=== INSTRUCTIONS TO FOLLOW ===
Strip out the pictures and transcribe the records that follow exactly.

Source records
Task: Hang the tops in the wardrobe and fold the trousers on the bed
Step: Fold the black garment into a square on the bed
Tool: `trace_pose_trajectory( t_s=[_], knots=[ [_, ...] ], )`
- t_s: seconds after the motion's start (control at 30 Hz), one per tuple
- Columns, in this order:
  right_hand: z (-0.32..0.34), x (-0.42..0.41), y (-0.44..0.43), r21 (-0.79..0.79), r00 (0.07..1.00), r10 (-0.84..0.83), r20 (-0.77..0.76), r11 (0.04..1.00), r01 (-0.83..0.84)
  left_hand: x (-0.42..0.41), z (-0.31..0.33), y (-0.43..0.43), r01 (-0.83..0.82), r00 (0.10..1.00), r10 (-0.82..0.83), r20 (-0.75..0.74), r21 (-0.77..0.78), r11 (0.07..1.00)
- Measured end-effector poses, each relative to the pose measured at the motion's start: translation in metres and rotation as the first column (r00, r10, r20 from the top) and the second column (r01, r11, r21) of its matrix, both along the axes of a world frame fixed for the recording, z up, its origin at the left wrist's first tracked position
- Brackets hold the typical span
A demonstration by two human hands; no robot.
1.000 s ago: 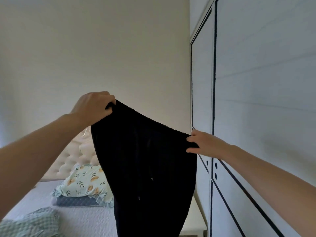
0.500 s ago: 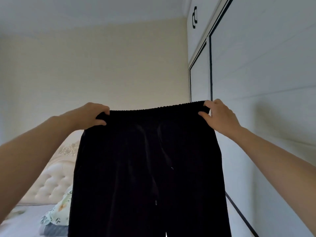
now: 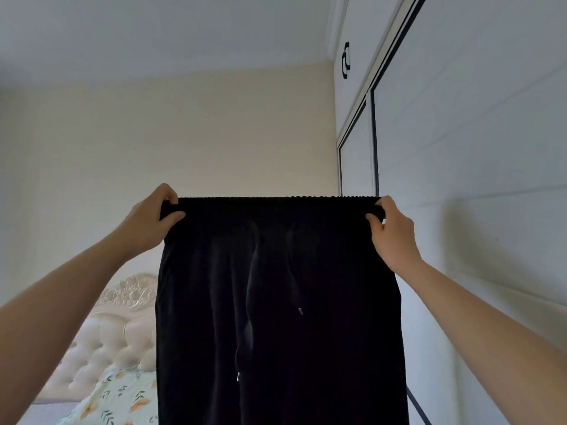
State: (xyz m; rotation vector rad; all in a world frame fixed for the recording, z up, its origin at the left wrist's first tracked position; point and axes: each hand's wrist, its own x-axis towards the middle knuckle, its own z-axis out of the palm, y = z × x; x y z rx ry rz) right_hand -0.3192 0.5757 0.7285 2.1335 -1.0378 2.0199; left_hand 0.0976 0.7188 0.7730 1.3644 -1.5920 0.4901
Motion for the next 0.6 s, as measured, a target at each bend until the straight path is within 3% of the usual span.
trace_pose_trajectory(
  t_s=[0.13,0.3,0.6],
  knots=[
    [0.021,0.014,-0.010,-0.045,0.993,-0.038,0.108,0.998,0.043,-0.011,0.012,-0.016,0.112,0.967,-0.146,-0.207,-0.170,0.979],
    [0.030,0.025,-0.033,-0.027,0.993,-0.034,0.110,0.999,0.037,-0.012,0.004,-0.050,0.205,0.834,-0.311,-0.455,-0.269,0.941],
    [0.011,0.043,-0.120,0.129,0.998,0.041,0.056,0.991,-0.048,0.053,-0.037,-0.144,0.213,0.841,-0.198,-0.503,-0.028,0.977]
  ],
)
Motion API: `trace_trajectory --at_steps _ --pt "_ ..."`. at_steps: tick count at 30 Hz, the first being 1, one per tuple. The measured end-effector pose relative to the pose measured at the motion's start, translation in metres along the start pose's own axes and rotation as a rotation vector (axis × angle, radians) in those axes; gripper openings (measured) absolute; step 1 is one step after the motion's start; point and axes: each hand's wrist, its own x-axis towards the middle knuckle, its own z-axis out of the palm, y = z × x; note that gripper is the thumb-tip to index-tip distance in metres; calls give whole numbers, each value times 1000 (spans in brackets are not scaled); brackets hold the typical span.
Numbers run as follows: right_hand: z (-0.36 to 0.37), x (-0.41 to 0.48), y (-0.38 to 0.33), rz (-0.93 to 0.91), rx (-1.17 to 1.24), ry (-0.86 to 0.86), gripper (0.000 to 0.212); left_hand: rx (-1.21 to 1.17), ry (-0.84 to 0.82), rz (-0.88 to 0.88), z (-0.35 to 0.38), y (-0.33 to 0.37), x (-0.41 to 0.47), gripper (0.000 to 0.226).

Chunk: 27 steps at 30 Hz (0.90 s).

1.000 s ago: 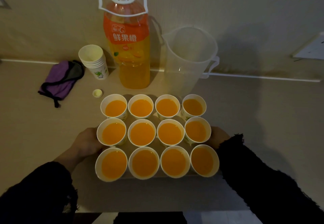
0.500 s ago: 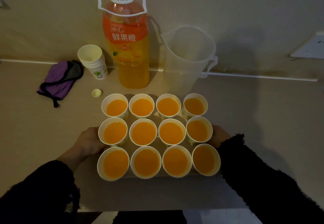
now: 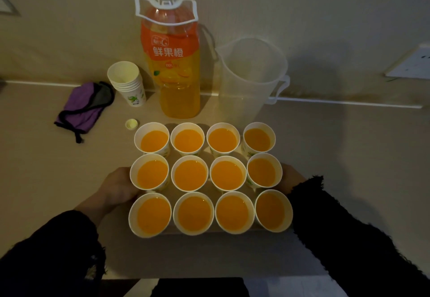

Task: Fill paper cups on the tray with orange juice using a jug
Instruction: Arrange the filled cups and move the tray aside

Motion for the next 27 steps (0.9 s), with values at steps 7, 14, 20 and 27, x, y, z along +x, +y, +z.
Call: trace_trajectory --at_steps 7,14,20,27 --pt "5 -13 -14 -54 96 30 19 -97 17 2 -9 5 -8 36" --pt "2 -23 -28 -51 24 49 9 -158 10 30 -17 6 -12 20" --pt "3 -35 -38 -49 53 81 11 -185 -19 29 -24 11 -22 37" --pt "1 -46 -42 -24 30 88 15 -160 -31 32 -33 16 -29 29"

=== SOLUTION FOR THIS PROBLEM ===
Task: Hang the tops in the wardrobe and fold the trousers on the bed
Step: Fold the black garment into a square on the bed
Tool: `trace_pose_trajectory( t_s=[_], knots=[ [_, ...] ], )`
- t_s: seconds after the motion's start (control at 30 Hz), one per tuple
- Columns, in this order:
  right_hand: z (-0.32..0.34), x (-0.42..0.41), y (-0.44..0.43), r21 (-0.79..0.79), r00 (0.07..1.00), r10 (-0.84..0.83), r20 (-0.77..0.76), r11 (0.04..1.00), r01 (-0.83..0.84)
  left_hand: x (-0.42..0.41), z (-0.31..0.33), y (-0.43..0.43), r01 (-0.83..0.82), r00 (0.10..1.00), r10 (-0.82..0.83), r20 (-0.75..0.74), r21 (-0.77..0.78), r11 (0.07..1.00)
- Measured end-effector poses, each relative to the pose measured at the motion's start: translation in metres and rotation as the first column (r00, r10, r20 from the top) and the second column (r01, r11, r21) of its matrix, both along the axes of a world frame fixed for the recording, z up, its origin at the left wrist's first tracked position
- Brackets hold the typical span
A demonstration by two human hands; no robot.
1.000 s ago: 
0.500 s ago: 
now: 
State: (xyz m; rotation vector rad; all in a world frame fixed for the recording, z up, its origin at the left wrist's first tracked position; point and axes: each hand's wrist, its own x-axis towards the middle knuckle, its own z-axis out of the palm, y = z × x; x y z rx ry rz) right_hand -0.3192 0.5757 0.7285 2.1335 -1.0378 2.0199; left_hand 0.0976 0.7188 0.7730 1.3644 -1.5920 0.4901
Motion for the next 0.6 s, as measured, a target at each bend until the straight path is within 3% of the usual span.
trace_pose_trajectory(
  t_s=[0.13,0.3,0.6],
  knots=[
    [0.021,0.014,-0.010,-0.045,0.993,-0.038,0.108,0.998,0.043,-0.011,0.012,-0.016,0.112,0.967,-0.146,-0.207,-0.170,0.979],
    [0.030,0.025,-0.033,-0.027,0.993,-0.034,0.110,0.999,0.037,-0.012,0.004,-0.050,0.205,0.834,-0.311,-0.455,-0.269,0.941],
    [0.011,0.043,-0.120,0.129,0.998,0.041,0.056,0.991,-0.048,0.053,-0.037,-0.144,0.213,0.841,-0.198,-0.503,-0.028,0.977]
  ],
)
Motion API: `trace_trajectory --at_steps _ --pt "_ ..."`. at_steps: tick count at 30 Hz, the first being 1, one per tuple. The measured end-effector pose relative to the pose measured at the motion's start, translation in metres along the start pose's own axes and rotation as a rotation vector (axis × angle, radians) in those axes; gripper openings (measured) absolute; step 1 is one step after the motion's start; point and axes: each hand's wrist, its own x-axis towards the middle knuckle, its own z-axis out of the palm, y = z × x; note that gripper is the thumb-tip to index-tip distance in metres; calls give whole numbers, each value times 1000 (spans in brackets are not scaled); brackets hold the typical span.
Numbers run as follows: right_hand: z (-0.36 to 0.37), x (-0.41 to 0.48), y (-0.38 to 0.33), rz (-0.93 to 0.91), rx (-1.17 to 1.24), ry (-0.86 to 0.86), gripper (0.000 to 0.212); left_hand: rx (-1.21 to 1.17), ry (-0.84 to 0.82), rz (-0.88 to 0.88), z (-0.35 to 0.38), y (-0.33 to 0.37), x (-0.41 to 0.47), gripper (0.000 to 0.226).

Chunk: 27 steps at 30 Hz (0.90 s).

1.000 s ago: 
0.500 s ago: 
now: 

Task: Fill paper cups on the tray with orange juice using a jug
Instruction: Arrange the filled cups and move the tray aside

Motion for the next 27 steps (0.9 s), with values at steps 7, 14, 20 and 27, x, y, z along +x, +y, +z.
Call: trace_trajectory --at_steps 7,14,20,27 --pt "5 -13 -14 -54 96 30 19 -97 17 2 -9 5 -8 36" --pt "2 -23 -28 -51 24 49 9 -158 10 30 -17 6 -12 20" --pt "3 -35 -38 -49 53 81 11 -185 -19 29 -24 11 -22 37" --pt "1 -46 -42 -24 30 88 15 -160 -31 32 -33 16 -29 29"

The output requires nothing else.